The problem is, as speeds increase, and the time between each clock cycle shrinks, it becomes significantly harder to maintain a clean signal. High speed memory chips also require more power to run, and generate more heat. It's really these issues that DDR2 is targeting with the vision of enabling higher frequencies in the future.
The most significant feature of DDR2 is that, unlike DDR, the memory chips run at half the speed of the I/O chip. So, for DDR2-400, the I/O chip runs at 200MHz, but the memory chips run at only 100MHz. In order to deliver the same amount of data with the lower speed, the memory chips use 4n-prefetch, so every clock cycle sees 4-bits sent to the I/O chip. As the I/O chip runs at twice the speed of the memory, it has two clock cycles to send these 4-bits on to the front side bus using the same double data rate techniques as DDR. As such, DDR2-400 has exactly the same bandwidth of 3.2GB/s as does conventional DDR-400.
This is significant because it means the memory chips in DDR2 are clocked lower than conventional DDR. As such, DDR2 has further headroom to be ramped up in frequency over time compared to DDR, which is beginning to reach its peak. The other important factor is it runs at only 1.8V, which is lower than the 2.5V of DDR. Lower power consumption also leads to lower power dissipation and heat generated, which also helps when it comes to pumping up the speed.
DDR2 also sports another couple of features that improve signalling. The first is off-chip driver calibration, which monitors the signal, and adjusts it to optimum levels. The second is on-die termination, which helps reduce interference and noise. Normal memory is terminated on the motherboard, which means there's a higher incidence of signals bouncing around the memory stick and interfering with legitimate signals. By placing the terminating resistor on each individual memory chip, it means the reflected signals don't seep into the memory stick as a whole. If you know your way around a Dick Smith electronic kit, though, you'll see a potential drawback to this approach: resistors generate heat, and that heat is now located next to the memory chip itself, which makes things like heat spreaders even more important to avoid overheating.

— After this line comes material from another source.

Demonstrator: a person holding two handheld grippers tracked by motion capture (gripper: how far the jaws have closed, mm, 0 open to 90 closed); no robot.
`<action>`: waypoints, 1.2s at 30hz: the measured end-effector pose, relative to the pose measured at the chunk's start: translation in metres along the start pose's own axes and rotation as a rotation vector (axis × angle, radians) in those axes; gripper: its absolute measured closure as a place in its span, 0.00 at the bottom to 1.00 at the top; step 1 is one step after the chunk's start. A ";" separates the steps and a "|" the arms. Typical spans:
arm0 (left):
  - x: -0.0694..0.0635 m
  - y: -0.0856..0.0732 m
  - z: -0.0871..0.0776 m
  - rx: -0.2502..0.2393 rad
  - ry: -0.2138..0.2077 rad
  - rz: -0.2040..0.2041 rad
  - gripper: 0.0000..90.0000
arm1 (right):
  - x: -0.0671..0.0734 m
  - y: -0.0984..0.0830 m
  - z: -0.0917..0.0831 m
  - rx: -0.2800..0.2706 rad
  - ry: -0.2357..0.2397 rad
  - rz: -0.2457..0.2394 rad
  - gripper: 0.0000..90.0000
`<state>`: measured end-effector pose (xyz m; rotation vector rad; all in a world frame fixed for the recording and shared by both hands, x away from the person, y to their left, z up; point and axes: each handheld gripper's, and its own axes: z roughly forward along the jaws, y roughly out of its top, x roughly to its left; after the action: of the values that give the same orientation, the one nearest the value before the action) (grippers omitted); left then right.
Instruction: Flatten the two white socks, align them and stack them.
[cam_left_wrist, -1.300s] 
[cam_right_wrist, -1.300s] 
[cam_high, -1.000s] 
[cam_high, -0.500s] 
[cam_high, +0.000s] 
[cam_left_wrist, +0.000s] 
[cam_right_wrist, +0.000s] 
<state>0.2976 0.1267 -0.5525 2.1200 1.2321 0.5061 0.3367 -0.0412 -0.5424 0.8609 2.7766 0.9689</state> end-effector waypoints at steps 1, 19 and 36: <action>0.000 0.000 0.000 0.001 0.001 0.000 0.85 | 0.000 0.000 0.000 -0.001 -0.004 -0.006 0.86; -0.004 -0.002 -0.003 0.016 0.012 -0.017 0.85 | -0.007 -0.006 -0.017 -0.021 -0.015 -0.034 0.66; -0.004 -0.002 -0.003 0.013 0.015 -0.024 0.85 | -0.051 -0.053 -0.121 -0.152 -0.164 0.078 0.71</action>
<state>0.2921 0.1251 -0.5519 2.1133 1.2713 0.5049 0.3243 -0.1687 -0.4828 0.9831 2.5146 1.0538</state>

The last major feature of DDR2 is additive latency, which improves the way commands are handled internally in the memory, thus improving sustained data transfer and bandwidth. Essentially, additive latency prevents two commands from multiple banks conflicting with each other. This phenomenon can cause 'bubbles', or breaks in data flow, in conventional RAM.
This happens because a RAM chip can only handle one external command, such as ACTIVATE or READ, at a time. If the RAM is reading from multiple banks at the same time via bank interleave (a common feature on modern RAM), latencies can mean that one bank is receiving a READ command at the same time as another receives an ACTIVATE command. Because the READ command from the first bank corresponds to an earlier ACTIVATE command, it takes precedence, and the second bank's ACTIVATE command gets pushed back one cycle. This results in the banks being out of synch further down the track when they actually send their data to the I/O chip.
Additive latency fixes this by bringing some external commands, like READ, inside the chip, and making sure there are no two external commands being executed at the same time. So, long story short, it improves sustained memory throughput, and therefore bandwidth.